**SUPPLIED MATERIAL**
+ + + + + + +
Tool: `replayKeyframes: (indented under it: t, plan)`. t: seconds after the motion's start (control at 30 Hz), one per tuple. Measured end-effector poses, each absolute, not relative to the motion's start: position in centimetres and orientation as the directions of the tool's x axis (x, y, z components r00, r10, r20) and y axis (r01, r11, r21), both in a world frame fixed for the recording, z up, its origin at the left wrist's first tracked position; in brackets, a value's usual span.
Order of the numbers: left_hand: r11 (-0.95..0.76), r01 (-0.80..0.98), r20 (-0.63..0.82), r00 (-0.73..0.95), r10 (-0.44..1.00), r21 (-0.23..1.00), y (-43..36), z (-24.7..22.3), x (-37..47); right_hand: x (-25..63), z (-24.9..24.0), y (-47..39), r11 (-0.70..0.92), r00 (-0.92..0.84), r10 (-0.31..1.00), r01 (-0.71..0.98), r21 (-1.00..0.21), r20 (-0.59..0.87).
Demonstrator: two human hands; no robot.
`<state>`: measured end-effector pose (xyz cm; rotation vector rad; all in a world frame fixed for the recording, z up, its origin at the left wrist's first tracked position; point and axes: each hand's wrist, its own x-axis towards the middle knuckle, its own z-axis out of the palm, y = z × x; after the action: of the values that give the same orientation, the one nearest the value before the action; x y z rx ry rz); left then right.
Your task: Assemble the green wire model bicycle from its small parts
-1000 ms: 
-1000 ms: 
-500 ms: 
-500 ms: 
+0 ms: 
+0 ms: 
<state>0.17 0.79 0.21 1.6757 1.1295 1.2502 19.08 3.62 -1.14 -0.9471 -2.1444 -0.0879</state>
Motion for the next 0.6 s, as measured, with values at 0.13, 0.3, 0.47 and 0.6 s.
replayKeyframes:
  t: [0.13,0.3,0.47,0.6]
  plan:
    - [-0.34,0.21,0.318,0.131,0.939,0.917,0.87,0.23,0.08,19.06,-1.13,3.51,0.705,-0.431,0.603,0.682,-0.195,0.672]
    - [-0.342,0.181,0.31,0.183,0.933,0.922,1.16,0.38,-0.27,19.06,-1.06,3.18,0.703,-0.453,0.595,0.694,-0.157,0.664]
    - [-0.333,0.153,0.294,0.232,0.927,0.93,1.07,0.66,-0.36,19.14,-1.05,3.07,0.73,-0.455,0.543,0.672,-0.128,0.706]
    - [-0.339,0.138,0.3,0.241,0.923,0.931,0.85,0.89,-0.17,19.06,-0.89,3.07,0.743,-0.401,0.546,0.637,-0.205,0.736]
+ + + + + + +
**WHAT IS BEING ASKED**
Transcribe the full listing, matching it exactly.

**SOLVED EXERCISE**
Tool: `replayKeyframes: (indented under it: t, plan)`. t: seconds after the motion's start (control at 30 Hz), one per tuple. Measured end-effector poses, each absolute, not relative to the motion's start: position in centimetres and orientation as the directions of the tool's x axis (x, y, z components r00, r10, r20) and y axis (r01, r11, r21), both in a world frame fixed for the recording, z up, its origin at the left wrist's first tracked position; in brackets, a value's usual span.
Order of the numbers: left_hand: r11 (-0.95..0.76), r01 (-0.80..0.98), r20 (-0.63..0.82), r00 (-0.73..0.95), r10 (-0.44..1.00), r21 (-0.23..1.00), y (-43..36), z (-24.7..22.3), x (-37..47); right_hand: x (-25..63), z (-24.9..24.0), y (-47..39), r11 (-0.70..0.92), r00 (-0.92..0.84), r10 (-0.31..1.00), r01 (-0.71..0.98), r21 (-1.00..0.21), r20 (-0.59..0.87).
Demonstrator: two human hands; no robot.
`<state>`: measured end-effector pose (xyz cm; rotation vector rad; all in a world frame fixed for the recording, z up, its origin at the left wrist's first tracked position; point and axes: each hand's wrist, its own x-axis towards the middle knuckle, its own z-axis out of the palm, y = z × x; after the action: of the values that give the same orientation, the one nearest the value before the action; x y z rx ry rz); left then right.
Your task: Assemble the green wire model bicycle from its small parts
-1000 ms: 
-1000 ms: 
-500 ms: 
-500 ms: 
+0 ms: 
+0 ms: 
<state>0.17 0.79 0.21 1.6757 1.1295 1.2502 19.08 3.62 -1.14 -0.9471 -2.1444 -0.0879</state>
Motion for the next 0.6 s, as measured, with values at 0.13, 0.3, 0.47 and 0.6 s.
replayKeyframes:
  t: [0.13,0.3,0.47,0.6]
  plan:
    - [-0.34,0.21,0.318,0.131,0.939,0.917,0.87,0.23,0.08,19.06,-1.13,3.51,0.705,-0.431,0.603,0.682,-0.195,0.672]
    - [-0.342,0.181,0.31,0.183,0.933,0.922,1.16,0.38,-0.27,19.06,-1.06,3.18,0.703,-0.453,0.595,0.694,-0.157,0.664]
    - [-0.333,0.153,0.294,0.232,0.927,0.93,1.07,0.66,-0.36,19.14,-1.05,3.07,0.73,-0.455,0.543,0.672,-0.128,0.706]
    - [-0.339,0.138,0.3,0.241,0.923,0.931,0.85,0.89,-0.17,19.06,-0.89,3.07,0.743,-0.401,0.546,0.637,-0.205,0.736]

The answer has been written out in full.